Like several other such scenarios, Damning Evidence drew heavily on the social conventions of geisha houses. The way the “floating world” operated as a separate and distinct social environment within the larger world of Rokugan fascinated me, and I returned to this many times in both this campaign and the next one. (In fact, I often thought about doing a module set entirely within a geisha house – I never quite pulled that off, although I got close in HoR2’s mod A Champion’s Heart.)

Since the PCs were facing a Kolat frame-up, I deliberately made this into a no-win scenario. It would have rather absurd, after all, for a thousand-year-old conspiracy to create a frame-up that could be unraveled in a few hours by a small group of samurai. So the evidence was, indeed, by Rokugani standards completely damning – players who were accustomed to going through an investigative module and systematically unraveling the truth found themselves running up against an endless series of brick walls. They could uncover just enough information to satisfy themselves that it was indeed a frame-job, but not nearly enough to exonerate Tajiki.
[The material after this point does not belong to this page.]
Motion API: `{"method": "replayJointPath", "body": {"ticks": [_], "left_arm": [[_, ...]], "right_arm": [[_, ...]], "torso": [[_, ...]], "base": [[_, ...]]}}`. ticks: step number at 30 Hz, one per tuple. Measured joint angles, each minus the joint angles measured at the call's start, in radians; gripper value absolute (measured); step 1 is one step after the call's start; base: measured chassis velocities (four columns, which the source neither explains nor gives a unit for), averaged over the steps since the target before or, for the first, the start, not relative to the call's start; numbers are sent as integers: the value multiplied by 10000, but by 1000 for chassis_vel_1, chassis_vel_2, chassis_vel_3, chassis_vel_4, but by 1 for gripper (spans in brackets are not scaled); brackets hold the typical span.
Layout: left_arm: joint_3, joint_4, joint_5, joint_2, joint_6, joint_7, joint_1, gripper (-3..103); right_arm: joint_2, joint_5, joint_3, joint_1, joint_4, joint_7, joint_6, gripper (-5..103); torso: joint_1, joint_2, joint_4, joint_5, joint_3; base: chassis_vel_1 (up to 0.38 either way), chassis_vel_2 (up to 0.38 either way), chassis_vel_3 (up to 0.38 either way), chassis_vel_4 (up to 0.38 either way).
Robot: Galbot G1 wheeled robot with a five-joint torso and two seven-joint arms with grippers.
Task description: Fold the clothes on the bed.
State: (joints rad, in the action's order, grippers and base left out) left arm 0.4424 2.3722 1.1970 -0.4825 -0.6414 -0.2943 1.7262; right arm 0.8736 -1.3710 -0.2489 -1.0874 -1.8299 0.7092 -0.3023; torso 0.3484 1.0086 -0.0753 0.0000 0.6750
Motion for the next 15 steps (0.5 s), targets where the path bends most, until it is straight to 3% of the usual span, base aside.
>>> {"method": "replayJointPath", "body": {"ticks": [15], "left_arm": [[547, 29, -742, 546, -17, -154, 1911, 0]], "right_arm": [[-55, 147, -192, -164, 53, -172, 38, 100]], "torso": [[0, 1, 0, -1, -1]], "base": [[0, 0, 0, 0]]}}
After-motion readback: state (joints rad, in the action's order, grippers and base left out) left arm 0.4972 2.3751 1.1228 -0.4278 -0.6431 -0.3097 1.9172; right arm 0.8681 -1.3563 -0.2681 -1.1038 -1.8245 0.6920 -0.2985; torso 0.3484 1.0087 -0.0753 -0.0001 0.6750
The only way to technically “win” the investigation was to ignore conventional evidence in favor of specifically evoking the testimony of the ancestors (the one form of magical evidence which the Lion will accept). However, even if the PCs pulled this off, the dead Lion’s son insisted on a duel (the Kolat chose their target carefully). So Tajiki perishes no matter what – but not before passing on his information to the PCs, anointing them as the new crusaders against the Kolat.

Side-topic: “All-Rank” Modules
I had experimented once or twice earlier with modules designed to be played by characters of any Insight Rank, but for the most part I had tried to create distinctions between Low-Rank modules aimed at less-powerful characters and the Low/Mid and Mid-Rank mods aimed at the longer-playing veterans. However, the campaign’s relatively high casualty rate had played havoc with this structure by regularly forcing players to start over with new characters. Heading into the campaign’s final year, it was increasingly apparent that everyone wanted to be able to play all the remaining modules with their main character, regardless of Insight Rank. In order to accommodate this, I decided to make all the remaining modules into “All-Rank” scenarios. This meant a lot of extra work, since I had to create two complete sets of stats for the bad guys in every module – AND include additional balancing suggestions for parties that fell at the upper and lower extremes of the power-curve. The final six months of the campaign would have been mentally exhausting in any circumstance, but were made even more so by this. I was very glad to move on to HoR2 and start writing basic Low-Rank mods again.